▶ [THE PROBLEM] For the listing below, give the number of lines that hold the string "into", without anything else.

▶ [MATERIAL FOR THIS EXERCISE]
- - -

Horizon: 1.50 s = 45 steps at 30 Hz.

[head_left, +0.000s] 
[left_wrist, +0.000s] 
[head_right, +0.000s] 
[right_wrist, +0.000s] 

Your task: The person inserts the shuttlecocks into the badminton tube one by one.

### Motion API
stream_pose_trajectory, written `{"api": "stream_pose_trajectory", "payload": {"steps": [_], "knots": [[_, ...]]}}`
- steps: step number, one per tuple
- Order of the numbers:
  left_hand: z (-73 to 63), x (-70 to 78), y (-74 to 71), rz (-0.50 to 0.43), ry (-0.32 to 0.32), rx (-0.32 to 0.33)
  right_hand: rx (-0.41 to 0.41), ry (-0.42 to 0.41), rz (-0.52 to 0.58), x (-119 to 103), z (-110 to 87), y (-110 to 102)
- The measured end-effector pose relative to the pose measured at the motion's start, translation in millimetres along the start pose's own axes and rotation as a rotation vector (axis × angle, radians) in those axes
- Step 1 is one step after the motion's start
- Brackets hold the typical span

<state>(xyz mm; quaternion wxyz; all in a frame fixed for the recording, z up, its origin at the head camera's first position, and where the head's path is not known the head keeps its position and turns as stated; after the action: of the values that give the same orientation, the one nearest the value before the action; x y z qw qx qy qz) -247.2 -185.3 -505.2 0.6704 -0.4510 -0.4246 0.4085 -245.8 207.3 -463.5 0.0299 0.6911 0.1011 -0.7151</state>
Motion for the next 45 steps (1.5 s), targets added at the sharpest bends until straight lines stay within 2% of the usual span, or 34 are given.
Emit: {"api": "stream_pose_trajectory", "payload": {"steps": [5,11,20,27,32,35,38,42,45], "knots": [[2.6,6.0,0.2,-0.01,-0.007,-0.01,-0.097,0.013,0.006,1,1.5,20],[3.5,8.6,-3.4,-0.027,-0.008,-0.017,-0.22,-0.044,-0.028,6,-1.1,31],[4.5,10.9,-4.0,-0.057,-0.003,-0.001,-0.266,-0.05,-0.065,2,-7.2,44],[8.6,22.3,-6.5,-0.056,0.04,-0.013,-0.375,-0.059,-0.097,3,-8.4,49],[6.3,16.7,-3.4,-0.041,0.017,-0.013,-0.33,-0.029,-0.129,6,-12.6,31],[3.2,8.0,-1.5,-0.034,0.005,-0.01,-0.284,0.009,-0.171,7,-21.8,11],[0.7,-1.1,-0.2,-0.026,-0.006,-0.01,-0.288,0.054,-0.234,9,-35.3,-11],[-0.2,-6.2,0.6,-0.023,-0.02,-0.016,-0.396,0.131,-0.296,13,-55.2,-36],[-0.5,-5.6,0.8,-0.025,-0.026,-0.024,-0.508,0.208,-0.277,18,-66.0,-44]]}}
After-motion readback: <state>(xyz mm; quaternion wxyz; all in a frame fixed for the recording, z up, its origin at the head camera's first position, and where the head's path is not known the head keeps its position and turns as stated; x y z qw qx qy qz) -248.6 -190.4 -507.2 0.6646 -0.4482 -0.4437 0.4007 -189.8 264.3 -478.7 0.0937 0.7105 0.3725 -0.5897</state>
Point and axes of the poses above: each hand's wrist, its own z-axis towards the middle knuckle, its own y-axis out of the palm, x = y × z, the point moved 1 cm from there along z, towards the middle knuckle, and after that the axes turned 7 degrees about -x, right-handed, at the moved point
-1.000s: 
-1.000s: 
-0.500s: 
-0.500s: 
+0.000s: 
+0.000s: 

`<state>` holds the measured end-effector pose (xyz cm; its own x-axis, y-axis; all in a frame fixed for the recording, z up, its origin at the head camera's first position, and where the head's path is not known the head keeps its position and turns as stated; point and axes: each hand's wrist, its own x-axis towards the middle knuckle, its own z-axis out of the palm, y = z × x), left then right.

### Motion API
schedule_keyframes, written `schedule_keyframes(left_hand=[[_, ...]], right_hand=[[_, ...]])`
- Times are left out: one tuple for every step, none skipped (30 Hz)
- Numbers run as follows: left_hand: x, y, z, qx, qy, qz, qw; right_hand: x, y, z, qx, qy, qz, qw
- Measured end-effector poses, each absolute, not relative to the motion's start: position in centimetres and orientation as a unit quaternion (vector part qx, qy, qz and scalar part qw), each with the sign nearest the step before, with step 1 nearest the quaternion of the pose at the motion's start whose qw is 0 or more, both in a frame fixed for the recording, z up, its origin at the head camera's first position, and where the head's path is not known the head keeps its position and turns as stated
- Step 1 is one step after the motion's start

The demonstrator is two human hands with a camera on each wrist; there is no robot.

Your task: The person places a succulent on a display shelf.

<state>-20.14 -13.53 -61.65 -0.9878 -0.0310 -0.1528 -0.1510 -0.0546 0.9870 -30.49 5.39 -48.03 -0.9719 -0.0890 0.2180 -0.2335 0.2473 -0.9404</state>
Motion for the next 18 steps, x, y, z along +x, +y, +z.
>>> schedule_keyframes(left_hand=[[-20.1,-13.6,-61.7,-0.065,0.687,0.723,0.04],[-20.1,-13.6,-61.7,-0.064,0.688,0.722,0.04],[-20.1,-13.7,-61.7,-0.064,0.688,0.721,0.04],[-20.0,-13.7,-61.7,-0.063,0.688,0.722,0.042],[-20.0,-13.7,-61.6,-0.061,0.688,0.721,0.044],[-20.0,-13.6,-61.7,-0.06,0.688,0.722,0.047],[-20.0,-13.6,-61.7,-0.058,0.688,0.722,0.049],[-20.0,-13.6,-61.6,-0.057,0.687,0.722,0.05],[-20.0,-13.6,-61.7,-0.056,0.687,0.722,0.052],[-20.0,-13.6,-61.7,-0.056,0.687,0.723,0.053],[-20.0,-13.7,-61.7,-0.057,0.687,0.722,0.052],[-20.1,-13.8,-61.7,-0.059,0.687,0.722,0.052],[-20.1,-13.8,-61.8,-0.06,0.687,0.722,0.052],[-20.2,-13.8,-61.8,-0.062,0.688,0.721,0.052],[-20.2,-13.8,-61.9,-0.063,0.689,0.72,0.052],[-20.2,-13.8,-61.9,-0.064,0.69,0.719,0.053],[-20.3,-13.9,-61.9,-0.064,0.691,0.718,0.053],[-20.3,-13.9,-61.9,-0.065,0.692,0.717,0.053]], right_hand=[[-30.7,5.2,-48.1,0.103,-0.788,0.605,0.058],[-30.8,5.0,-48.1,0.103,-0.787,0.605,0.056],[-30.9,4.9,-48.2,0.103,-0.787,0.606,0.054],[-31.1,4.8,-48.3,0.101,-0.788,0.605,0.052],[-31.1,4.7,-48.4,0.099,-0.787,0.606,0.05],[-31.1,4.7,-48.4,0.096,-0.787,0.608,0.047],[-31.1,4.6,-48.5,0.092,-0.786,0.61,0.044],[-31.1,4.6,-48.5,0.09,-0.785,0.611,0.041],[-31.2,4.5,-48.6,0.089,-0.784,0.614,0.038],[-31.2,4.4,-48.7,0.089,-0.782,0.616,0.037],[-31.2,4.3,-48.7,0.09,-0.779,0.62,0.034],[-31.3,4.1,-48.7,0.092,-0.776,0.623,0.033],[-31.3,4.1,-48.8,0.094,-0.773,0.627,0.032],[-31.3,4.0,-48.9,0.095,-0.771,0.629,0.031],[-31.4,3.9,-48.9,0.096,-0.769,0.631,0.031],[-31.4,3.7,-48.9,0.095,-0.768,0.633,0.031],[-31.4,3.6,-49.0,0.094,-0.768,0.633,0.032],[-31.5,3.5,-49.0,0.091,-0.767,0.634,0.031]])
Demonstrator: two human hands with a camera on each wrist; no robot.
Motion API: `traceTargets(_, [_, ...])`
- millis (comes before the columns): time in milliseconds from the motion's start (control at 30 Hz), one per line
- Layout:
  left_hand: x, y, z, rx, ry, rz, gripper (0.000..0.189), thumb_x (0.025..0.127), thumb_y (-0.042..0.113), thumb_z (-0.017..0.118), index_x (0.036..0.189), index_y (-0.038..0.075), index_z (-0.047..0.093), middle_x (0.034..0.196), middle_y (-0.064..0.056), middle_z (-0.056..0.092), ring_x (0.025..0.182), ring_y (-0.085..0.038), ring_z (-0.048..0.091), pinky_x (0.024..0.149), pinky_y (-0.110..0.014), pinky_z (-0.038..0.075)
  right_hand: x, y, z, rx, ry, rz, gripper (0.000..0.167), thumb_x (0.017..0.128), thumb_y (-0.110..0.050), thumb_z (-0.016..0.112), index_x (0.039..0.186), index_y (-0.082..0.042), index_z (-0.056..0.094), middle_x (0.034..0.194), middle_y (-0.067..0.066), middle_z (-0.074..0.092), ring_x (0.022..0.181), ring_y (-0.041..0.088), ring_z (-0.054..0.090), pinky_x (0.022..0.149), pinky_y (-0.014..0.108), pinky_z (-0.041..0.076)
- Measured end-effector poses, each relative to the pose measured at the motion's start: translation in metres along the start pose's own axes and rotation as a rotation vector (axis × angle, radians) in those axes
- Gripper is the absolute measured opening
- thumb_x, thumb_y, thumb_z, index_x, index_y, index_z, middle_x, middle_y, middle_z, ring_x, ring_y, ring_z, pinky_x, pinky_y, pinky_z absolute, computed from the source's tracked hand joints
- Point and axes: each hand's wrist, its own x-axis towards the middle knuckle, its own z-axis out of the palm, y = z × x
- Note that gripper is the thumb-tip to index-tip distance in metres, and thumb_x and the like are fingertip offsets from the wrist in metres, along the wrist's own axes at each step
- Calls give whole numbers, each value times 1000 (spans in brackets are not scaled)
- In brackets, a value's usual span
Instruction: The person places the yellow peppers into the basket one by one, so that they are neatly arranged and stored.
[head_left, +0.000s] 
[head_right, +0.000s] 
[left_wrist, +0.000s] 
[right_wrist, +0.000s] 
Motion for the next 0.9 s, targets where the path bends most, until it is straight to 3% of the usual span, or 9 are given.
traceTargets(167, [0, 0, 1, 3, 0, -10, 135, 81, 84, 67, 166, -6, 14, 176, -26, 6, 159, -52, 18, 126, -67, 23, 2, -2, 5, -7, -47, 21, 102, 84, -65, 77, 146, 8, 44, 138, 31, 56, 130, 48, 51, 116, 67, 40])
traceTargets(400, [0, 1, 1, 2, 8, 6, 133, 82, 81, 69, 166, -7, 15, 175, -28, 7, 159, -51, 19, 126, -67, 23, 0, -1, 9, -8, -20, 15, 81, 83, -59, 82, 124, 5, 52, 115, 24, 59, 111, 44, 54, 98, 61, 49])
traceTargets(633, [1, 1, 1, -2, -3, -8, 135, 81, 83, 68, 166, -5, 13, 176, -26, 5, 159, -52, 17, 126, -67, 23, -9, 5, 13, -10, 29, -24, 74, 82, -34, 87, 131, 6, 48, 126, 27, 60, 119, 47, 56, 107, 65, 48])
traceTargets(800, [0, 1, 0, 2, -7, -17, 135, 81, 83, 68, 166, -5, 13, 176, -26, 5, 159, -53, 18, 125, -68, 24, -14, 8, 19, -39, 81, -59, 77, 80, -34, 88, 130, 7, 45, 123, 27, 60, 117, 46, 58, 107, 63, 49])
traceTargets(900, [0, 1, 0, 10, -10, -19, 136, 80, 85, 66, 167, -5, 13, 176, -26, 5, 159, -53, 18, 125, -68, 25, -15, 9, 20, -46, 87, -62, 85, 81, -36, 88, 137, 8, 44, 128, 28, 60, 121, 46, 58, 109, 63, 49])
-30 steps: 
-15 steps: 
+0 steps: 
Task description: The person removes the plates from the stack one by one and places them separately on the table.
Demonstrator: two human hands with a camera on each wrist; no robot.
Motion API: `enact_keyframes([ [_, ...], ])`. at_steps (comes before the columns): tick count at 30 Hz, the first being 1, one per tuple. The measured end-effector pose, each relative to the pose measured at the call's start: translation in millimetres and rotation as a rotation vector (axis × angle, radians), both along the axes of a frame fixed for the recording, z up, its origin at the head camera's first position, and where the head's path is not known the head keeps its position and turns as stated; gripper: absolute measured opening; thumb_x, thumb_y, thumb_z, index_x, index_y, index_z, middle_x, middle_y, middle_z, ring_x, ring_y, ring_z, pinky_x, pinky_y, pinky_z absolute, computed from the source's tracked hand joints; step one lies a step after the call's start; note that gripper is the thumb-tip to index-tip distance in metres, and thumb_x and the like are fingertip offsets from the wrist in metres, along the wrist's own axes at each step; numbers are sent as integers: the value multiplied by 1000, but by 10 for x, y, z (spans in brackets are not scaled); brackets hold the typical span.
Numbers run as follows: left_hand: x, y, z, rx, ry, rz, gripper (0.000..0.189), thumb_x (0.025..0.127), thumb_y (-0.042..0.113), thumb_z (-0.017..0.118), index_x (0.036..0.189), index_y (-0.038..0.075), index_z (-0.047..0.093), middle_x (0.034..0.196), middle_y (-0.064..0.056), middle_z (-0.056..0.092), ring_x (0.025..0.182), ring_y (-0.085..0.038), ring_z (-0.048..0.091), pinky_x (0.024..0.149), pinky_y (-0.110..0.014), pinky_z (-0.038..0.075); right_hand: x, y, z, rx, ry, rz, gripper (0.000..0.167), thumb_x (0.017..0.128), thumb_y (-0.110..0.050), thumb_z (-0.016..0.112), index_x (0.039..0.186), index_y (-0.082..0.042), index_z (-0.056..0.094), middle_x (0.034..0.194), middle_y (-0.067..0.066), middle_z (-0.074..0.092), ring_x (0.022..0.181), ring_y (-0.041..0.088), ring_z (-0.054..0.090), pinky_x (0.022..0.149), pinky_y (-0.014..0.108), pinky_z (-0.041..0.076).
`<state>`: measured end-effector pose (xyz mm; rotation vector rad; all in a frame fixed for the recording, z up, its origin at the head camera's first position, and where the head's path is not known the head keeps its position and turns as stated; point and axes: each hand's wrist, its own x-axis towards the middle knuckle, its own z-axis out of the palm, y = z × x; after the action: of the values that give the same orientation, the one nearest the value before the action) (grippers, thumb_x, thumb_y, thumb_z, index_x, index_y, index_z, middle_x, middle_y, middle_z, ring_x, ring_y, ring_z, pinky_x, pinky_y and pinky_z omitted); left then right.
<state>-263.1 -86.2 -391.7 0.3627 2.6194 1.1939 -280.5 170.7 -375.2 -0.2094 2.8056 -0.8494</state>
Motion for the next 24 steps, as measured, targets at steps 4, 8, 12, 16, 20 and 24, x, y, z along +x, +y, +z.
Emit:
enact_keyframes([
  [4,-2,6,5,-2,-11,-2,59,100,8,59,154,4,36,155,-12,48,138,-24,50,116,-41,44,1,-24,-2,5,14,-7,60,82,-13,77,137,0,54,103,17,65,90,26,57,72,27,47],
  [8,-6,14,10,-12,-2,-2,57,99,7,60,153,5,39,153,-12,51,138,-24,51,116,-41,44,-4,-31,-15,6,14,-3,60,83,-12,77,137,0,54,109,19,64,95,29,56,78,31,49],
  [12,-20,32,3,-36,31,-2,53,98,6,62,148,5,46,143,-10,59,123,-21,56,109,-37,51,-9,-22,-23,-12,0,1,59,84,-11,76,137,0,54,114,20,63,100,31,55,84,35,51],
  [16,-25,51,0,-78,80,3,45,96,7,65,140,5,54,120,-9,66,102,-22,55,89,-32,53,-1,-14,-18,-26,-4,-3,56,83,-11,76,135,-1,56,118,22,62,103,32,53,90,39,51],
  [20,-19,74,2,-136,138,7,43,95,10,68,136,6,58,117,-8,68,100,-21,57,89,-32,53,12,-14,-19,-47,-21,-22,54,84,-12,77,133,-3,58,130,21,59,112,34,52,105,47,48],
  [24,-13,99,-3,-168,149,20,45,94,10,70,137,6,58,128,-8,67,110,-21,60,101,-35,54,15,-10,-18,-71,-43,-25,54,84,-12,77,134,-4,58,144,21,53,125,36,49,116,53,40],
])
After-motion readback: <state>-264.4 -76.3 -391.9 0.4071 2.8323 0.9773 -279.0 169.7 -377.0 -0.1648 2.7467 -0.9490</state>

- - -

▶ [TASK RESULT] 2